I have two hollow cylinders standing on top of each other axially. The faces in contact with each other have a very shallow, very wide chamfer. The bottom cylinder is sitting on the ground, and I apply a 2000# force to the top cylinder (axially downwards). I want to see if/how much the chamfers between the cylinders deform. I think this should be really straight-forward, but when I try to run the analysis I get an error stating that "The solver has numerical difficulties. Model may not have adequate fixtures".

My only physical constraint is the floor that the bottom cylinder is sitting on. I've tried to model this with:

- a roller/slider fixture on the bottom face
- a fixed geometry fixture on the bottom face
- an advanced/flat face on the bottom face with the normal translation set to 0
- an advanced/reference geometry on the bottom face with an axis to define the direction and the translation set to 0
- by creating a coincident reference plane on the bottom face and setting it as a virtual wall.

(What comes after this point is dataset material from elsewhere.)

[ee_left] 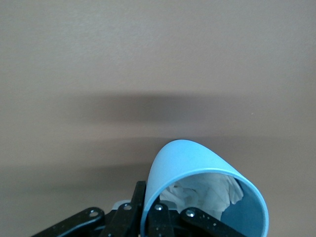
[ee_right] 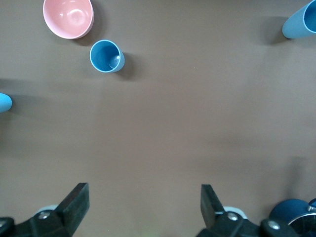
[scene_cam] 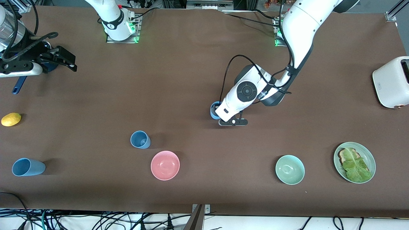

I get the same error for all but the fixed geometry. For that I get incorrect results - deformation in a circular motion, mainly to the positive-x direction. I also have the global contact set to no penetration instead of bonded, because that's how the parts really are. But I've also done it bonded, and gotten the same error.

I'm sure this is just a stupid error on my part. If anyone has any suggestions, I'd really appreciate the help. Thanks so much.

There are a few things you need to do to make this work. First, it sounds like you have a point/line contact between two parts. You cannot reasonably do this in FEA. If you must make a sharp edge contact another body, add a small flat edge to cut off the sharp point.

If the two cylinders are identical (the area of interest anyway) then only model one cylinder against a solid wall (for a linear analysis this will do the same thing.

Assuming the identical cylinders you can now take a single model, cut a flat spot on the chamfer, use a spring constraint on the cylinder wall (value can be quite large like 100-1000lb/in2) then make a sliding contact on the flat face and force load on the top/bottom of cylinder. This will give you the most accurate result acievable with a linear static analysis.

Edit: I created this part doing what i think you are trying to do although to get the results you are looking for I reversed the load and contact. This makes no difference for the study since a linear analysis will follow the rules of statics to the "t".